A hurricane hit my house
I am not one of those who live in Never-Never Land. If there is anything that global warming has shown us, it is that things we would not have dreamed of happen, climate-wise now. Hurricane Harvey (which hungrily hit Houston) devoured 30-40,000 homes in 2017. It becomes foolish to think it would never happen to you.
When a hurricane hits
When a hurricane feeds over warm water the effect can be a rise in the sea level causing coastlines to be battered as the storm approaches. As it comes onto shore, the danger of wind damage is exacerbated by flooding caused by the high winds pushing enormous amounts of ocean water onto land. Then, of course, there is the possibility of further damage and flooding caused by the copious amounts of rain that accompany hurricanes.
We have to talk about insurance
Your house is in danger of two things in a hurricane, the wind and water. Hurricane insurance will cover some of the damage but most insurance does not cover flood damage, and of course, it is water that causes most of the disaster.
Getting separate flood insurance is really important.
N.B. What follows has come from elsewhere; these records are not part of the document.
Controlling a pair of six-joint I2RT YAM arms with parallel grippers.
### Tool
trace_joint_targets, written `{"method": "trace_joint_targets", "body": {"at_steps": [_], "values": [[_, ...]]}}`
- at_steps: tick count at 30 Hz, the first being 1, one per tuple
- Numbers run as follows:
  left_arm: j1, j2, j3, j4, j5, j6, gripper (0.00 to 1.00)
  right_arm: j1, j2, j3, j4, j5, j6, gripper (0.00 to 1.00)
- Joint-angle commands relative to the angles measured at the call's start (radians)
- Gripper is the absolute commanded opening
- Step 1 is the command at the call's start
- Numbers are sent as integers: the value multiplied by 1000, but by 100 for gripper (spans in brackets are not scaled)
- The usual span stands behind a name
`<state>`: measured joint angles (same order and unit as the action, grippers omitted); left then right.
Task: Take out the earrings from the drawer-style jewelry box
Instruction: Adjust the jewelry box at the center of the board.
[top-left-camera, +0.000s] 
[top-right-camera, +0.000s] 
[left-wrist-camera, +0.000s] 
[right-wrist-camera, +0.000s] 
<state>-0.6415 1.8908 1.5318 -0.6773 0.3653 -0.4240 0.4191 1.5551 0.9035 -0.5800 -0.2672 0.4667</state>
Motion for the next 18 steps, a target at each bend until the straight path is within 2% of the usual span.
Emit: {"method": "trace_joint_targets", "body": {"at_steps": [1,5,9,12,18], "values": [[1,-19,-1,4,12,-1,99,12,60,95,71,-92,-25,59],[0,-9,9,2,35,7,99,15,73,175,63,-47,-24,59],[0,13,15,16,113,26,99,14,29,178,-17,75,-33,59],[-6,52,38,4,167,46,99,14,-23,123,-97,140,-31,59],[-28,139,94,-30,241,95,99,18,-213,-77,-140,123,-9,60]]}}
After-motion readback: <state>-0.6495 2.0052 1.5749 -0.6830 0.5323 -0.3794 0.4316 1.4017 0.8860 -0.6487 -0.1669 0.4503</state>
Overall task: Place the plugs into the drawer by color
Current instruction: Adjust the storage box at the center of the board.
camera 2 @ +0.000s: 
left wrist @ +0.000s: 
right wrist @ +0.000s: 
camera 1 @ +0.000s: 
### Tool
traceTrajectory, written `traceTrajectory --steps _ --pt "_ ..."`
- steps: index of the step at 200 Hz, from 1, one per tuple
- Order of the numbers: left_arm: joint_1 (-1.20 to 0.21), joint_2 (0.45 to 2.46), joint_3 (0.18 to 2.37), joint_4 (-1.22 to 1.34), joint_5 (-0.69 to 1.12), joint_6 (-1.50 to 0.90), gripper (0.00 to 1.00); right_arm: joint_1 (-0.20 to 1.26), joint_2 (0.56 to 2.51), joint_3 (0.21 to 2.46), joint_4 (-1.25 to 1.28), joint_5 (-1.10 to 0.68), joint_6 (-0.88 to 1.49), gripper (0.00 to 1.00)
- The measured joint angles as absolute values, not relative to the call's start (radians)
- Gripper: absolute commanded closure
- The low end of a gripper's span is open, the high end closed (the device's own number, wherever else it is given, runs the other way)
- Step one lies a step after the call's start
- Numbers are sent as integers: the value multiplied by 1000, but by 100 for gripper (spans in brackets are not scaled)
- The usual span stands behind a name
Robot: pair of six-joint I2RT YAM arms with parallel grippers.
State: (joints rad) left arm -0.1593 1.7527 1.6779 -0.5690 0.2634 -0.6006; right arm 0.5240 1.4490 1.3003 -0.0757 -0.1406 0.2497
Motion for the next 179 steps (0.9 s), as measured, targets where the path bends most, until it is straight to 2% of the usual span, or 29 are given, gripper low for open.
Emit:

Most are government underwritten, (whereas the insurance companies will underwrite wind damage).
Another thing you need to know is that most insurance companies require a 30-day waiting period before the policy kicks in. With hurricane season in full force, it is not the time to try and get insurance.
Make sure to get and keep insurance up to date well in advance of the hurricane season. Another good thing to understand is what your policies actually mean. What are your deductibles and what is really covered? In effect, you bear some of the risks. Let’s say that your house is valued at $350,000 and you have a 5% deductible, you’re on the hook for the first $17,500 if your house is totaled. Make sure you understand the extent of your liability and look to mitigate it where you can.
It hit – now what?
The first thing to do is document the damage. It makes sense beforehand to walk around the property and take before pictures. This will give you a point of comparison. Once there is damage, take photographs and document the effects immediately. You will forget things if you don’t and when all is said and done, this is what insurance is for.
Next, create an inventory and try and make your house secure. Like the before and after photos, an inventory before will help you keep track of the losses after. Insurance is there to protect you against loss, to put it back as it was before, so ensure you know what was.
If the house in uninhabitable getting a place to stay is obviously an important task, but file your claim as quickly as you can. There are rules on the insurance companies which mean they have to get cash to you quickly, this is a time when you’re going to need access to it, the sooner you make a claim, the faster you will get your money.